November 30, 2024:
Normally, Secure Boot prevents the UEFI from running all subsequent files unless they bear a digital signature certifying those files are trusted by the device maker. The exploit bypasses this protection by injecting shell code stashed in a malicious bitmap image displayed by the UEFI during the boot-up process. The injected code installs a cryptographic key that digitally signs a malicious GRUB file along with a backdoored image of the Linux kernel, both of which run during later stages of the boot process on Linux machines.
The silent installation of this key induces the UEFI to treat the malicious GRUB and kernel image as trusted components, and thereby bypass Secure Boot protections. The final result is a backdoor slipped into the Linux kernel before any other security defenses are loaded.
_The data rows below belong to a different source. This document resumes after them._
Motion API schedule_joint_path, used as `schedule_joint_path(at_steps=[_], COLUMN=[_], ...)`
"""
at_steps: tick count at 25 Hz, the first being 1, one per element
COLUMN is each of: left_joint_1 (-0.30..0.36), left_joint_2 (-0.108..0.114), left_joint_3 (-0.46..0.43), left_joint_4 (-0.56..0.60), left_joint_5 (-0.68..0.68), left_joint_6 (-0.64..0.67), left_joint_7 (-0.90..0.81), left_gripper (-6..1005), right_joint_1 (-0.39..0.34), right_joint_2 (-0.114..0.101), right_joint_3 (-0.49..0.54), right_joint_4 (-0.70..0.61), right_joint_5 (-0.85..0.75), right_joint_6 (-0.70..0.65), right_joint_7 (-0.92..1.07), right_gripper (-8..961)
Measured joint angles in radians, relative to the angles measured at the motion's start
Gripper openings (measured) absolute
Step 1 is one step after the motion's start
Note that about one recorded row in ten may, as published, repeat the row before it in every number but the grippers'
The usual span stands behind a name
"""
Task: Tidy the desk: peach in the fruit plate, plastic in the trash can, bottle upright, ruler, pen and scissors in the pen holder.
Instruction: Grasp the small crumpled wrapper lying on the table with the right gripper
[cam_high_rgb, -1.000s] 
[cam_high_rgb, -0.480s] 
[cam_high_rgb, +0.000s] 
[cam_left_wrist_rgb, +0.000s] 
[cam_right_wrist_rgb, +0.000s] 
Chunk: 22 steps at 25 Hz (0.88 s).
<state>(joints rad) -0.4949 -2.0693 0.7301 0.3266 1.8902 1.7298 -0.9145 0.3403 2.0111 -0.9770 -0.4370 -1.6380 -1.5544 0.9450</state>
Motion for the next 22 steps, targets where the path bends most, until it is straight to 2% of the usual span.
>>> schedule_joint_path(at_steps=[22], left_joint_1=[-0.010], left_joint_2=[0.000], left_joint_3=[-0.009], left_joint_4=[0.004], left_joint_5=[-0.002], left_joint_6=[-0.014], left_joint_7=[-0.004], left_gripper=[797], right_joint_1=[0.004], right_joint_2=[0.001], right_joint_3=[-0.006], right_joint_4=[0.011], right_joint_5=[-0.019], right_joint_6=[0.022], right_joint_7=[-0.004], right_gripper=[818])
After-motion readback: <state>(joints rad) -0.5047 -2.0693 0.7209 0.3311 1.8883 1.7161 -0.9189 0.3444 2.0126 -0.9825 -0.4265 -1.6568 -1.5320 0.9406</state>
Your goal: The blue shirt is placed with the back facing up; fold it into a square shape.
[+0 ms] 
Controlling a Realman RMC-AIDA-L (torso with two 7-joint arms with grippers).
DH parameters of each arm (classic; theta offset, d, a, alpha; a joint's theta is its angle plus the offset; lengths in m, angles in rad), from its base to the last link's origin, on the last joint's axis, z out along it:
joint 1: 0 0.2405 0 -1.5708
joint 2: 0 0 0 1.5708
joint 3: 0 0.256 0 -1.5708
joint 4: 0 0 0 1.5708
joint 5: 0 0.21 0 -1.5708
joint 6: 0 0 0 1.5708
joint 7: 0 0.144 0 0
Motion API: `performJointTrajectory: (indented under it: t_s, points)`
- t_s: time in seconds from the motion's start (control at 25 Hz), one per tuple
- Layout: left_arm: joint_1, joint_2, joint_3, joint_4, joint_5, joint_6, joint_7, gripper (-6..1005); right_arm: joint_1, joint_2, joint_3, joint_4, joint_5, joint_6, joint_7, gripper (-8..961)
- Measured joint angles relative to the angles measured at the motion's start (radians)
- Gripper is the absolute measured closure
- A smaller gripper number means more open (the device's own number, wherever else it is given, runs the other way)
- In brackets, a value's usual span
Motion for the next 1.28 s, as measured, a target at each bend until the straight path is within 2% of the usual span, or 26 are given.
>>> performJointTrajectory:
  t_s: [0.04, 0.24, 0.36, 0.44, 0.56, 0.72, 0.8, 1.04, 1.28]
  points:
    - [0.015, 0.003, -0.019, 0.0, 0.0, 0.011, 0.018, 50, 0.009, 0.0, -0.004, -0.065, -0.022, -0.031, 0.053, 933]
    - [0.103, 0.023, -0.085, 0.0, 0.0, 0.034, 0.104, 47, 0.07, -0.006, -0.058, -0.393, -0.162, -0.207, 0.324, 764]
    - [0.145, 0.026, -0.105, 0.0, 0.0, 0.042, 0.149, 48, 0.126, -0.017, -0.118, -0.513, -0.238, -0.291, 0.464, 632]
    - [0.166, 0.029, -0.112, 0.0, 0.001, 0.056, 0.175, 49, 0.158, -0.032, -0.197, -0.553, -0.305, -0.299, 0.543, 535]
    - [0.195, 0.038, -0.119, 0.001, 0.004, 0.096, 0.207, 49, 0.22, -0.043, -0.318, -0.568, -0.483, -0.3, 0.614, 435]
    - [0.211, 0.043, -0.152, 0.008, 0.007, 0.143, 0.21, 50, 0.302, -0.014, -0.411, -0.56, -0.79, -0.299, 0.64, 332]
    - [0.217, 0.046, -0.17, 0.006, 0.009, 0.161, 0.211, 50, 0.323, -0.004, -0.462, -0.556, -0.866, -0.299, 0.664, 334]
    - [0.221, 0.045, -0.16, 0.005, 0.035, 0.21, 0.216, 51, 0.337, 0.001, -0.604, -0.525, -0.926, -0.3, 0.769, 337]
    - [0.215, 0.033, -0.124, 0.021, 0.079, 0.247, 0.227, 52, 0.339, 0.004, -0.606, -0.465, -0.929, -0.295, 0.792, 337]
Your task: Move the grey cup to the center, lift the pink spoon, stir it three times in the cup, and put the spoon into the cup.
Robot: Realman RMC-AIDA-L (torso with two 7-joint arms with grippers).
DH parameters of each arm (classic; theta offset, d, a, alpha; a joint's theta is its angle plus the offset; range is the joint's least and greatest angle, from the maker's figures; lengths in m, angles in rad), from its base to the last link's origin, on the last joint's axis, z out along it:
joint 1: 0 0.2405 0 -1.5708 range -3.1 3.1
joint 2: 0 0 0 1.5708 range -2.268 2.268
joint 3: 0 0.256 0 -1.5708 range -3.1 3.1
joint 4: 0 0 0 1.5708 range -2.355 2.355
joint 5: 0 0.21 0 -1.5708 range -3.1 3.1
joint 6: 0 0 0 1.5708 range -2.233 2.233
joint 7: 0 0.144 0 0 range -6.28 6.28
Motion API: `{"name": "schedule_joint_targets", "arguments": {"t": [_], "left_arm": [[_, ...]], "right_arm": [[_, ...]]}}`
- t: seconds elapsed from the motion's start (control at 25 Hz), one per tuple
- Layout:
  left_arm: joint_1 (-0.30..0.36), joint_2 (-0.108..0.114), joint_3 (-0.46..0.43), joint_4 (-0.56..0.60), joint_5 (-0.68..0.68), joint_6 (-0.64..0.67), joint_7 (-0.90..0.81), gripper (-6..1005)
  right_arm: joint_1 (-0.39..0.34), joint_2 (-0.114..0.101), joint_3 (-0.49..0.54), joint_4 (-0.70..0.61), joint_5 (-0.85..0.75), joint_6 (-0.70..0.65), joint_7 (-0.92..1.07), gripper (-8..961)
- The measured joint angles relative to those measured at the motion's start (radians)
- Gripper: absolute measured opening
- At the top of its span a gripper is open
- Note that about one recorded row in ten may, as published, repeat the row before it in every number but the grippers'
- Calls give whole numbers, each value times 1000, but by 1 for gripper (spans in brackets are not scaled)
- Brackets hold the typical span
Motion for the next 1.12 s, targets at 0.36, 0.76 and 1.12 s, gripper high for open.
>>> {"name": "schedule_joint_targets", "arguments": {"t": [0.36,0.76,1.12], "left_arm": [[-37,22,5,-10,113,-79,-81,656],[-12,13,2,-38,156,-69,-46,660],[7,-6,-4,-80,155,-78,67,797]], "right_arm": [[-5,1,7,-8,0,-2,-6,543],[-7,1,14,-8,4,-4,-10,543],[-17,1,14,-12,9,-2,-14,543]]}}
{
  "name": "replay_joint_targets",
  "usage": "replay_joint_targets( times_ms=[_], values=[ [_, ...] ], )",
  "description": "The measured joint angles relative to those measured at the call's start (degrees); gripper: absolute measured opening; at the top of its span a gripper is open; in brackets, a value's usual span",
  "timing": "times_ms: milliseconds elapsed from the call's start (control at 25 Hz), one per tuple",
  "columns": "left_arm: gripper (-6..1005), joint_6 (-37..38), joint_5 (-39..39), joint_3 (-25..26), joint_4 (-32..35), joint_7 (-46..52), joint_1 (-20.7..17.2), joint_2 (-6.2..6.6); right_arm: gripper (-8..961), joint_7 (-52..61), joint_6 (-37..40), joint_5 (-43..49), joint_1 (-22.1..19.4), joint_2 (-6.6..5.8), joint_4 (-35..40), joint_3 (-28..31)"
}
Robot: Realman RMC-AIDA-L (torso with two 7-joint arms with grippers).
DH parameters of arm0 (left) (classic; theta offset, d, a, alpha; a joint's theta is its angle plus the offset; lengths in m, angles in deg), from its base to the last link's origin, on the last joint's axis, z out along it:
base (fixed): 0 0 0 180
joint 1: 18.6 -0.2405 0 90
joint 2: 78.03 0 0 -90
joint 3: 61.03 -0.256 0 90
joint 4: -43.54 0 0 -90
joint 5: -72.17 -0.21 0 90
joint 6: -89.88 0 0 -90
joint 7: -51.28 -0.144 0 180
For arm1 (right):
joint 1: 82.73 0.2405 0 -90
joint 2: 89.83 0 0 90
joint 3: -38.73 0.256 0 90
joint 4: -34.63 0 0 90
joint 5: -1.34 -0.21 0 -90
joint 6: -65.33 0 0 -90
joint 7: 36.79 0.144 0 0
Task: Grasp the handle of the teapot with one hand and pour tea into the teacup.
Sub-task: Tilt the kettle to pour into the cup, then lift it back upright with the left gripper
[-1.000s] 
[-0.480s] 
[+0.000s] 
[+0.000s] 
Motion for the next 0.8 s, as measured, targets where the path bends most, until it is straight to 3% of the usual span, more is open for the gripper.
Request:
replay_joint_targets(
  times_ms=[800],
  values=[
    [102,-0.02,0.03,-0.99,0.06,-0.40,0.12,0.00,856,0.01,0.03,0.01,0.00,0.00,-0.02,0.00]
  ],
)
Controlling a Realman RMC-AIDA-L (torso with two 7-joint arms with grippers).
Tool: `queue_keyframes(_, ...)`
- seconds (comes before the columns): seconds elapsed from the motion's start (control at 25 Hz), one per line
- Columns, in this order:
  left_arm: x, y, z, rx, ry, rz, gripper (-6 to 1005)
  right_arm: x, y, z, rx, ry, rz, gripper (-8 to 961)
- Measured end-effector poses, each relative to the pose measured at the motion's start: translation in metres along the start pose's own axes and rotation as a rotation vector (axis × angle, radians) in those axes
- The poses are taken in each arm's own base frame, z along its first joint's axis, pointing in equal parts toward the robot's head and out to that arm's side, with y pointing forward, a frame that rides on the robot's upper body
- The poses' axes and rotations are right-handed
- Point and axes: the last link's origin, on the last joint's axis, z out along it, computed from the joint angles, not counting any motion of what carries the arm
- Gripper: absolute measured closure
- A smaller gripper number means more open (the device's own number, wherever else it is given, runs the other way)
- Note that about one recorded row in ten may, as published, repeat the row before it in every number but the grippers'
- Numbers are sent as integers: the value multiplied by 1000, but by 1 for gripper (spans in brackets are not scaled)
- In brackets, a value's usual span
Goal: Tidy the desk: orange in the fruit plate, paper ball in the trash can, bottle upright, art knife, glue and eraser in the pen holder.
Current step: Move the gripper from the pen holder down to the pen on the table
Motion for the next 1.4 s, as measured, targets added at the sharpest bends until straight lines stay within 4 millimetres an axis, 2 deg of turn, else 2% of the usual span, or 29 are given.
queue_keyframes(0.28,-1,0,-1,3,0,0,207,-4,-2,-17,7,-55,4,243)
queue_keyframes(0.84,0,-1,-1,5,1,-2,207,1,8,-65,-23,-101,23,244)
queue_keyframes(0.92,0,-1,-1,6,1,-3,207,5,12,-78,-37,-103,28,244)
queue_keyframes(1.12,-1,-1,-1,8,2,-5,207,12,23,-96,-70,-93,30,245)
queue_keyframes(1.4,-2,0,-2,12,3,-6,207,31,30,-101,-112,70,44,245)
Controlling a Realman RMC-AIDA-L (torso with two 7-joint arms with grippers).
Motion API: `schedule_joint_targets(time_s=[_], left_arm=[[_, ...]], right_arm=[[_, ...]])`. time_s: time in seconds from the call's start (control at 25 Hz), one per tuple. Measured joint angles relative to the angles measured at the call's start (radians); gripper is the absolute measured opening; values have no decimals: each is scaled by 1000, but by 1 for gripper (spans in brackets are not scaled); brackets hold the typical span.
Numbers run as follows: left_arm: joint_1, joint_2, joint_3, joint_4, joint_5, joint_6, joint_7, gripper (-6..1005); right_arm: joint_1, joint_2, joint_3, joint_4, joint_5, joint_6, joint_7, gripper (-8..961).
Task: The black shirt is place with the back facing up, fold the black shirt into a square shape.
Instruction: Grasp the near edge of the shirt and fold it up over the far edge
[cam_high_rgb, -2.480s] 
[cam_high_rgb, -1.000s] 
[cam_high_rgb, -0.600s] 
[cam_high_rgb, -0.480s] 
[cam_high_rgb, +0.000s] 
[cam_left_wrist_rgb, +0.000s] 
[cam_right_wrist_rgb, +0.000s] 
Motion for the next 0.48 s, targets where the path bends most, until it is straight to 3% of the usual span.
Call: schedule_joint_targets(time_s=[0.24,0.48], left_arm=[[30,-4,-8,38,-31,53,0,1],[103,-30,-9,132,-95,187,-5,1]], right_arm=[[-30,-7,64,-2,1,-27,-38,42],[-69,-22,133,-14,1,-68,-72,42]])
In an online interview, HD Moore, CTO and co-founder at runZero and an expert in firmware-based malware, explained the Binarly report this way:
The Binarly paper points to someone using the LogoFAIL bug to configure a UEFI payload that bypasses secure boot (firmware) by tricking the firmware into accepting their self-signed key (which is then stored in the firmware as the MOK variable). The evil code is still limited to the user-side of UEFI, but the LogoFAIL exploit does let them add their own signing key to the firmware’s allow list (but does not infect the firmware in any way otherwise).
It’s still effectively a GRUB-based kernel backdoor versus a firmware backdoor, but it does abuse a firmware bug (LogoFAIL) to allow installation without user interaction (enrolling, rebooting, then accepting the new MOK signing key).
In a normal secure boot setup, the admin generates a local key, uses this to sign their updated kernel/GRUB packages, tells the firmware to enroll the key they made, then after reboot, the admin has to accept this new key via the console (or remotely via bmc/ipmi/ilo/drac/etc bios console).
In this setup, the attacker can replace the known-good GRUB + kernel with a backdoored version by enrolling their own signing key without user interaction via the LogoFAIL exploit, but it’s still effectively a GRUB-based bootkit, and doesn’t get hardcoded into the BIOS firmware or anything.
Machines vulnerable to the exploit include some models sold by Acer, HP, Fujitsu, and Lenovo when they ship with a UEFI developed by manufacturer Insyde and run Linux. Evidence found in the exploit code indicates the exploit may be tailored for specific hardware configurations of such machines. Insyde issued a patch earlier this year that prevents the exploit from working. Unpatched devices remain vulnerable. Devices from these manufacturers that use non-Insyde UEFIs aren’t affected.